C'est un témoignage qui confirme un secret de polichinelle. Oui, les forces de Bachar al-Assad usent d'armes chimiques contre les rebelles syriens, ont écrit lundi deux journalistes du Monde de retour d'un reportage de deux mois sur place. Effrayant, leur récit n'est pas une surprise pour autant : depuis deux mois déjà, Washington et Londres ont fait état d'"indices", puis de "preuves" de cette utilisation, sans toutefois donner plus de détails.

Le programme chimique syrien est connu de longue date. Selon un rapport de l'organisation Nuclear threat initiative (NTI), il a été développé dès le début des années 1970 - donc par Hafez al-Assad, père de l'actuel président -, avec l'aide de l'URSS mais aussi de l'Egypte et de l'Iran. Il s'agissait alors, au lendemain de plusieurs conflits israélo-arabes et tandis que l'Etat hébreu s'équipait de l'arme nucléaire, de se doter également d'une arme de dissuasion. "L'arme chimique, c'est l'arme de dissuasion du pauvre, explique pour Metro Bérangère Rouppert, spécialiste des armes de destruction massive au Groupe de recherche et d'information sur la paix (Grip). Elle nécessite moins de moyens que l'arme nucléaire, mais son effet est réel."
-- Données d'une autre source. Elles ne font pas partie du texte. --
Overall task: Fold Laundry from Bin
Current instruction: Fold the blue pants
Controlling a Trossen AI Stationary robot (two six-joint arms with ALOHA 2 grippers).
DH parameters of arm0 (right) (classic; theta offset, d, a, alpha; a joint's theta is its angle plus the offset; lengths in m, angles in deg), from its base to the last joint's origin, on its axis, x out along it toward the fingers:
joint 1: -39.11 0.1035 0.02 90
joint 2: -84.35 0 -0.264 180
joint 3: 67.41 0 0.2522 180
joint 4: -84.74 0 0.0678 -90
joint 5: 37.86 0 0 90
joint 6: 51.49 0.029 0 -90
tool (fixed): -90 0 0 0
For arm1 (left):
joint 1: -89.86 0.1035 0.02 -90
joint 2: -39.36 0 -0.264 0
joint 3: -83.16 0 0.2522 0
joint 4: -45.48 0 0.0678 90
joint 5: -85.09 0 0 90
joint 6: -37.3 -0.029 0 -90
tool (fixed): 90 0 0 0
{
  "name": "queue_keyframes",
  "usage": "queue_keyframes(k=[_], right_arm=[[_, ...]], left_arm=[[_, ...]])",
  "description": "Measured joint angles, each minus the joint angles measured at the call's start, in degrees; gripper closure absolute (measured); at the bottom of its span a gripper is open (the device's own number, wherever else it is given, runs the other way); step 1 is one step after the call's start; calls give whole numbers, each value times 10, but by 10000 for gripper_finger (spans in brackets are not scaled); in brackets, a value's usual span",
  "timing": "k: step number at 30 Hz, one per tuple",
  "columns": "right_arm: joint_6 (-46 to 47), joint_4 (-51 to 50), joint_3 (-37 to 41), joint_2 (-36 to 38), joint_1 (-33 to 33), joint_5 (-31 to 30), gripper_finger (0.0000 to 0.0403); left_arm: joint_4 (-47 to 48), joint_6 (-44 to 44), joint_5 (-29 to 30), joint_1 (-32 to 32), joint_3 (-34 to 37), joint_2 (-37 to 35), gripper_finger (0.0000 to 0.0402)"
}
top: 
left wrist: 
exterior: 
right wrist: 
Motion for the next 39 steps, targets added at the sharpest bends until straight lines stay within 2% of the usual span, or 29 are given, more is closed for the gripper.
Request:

L'un des plus gros arsenaux de la région

En quarante ans, Damas s'est doté de ce qui est considéré aujourd'hui comme l'un des plus gros arsenaux de la région. La Syrie étant l'un des rares pays à n'avoir pas signé la Convention pour l'interdiction des armes chimiques, aucune donnée officielle sur ses stocks n'est disponible. Des "centaines de tonnes", évalue un rapport de l'Institut américain Monterey. "Leur programme est robuste", confirme Olivier Pick,
chercheur associé à la Fondation pour la recherche stratégique (FRS). Et d'énumérer "une panoplie d'agents neurotoxiques", du gaz moutarde au VX en passant par le sarin, ainsi que "tout ce qu'il faut pour les diffuser" (bombes, roquettes, obus).

Le 23 juillet dernier, Damas a reconnu pour la première fois posséder des armes chimiques. Mais "aucune", assurait alors le porte-parole du ministère des Affaires étrangères, Jihad Makdessi, "ne sera utilisée contre nos propres citoyens", seulement "en cas d'agression étrangère". Une position désormais difficile à tenir. Si Damas souhaite prouver au monde que sa guerre est "propre", le secrétaire général de l'ONU Ban Ki-Moon a encore fait savoir le mois dernier qu'une équipe d'inspecteurs, stationnée à Chypre, était prête à se rendre en Syrie.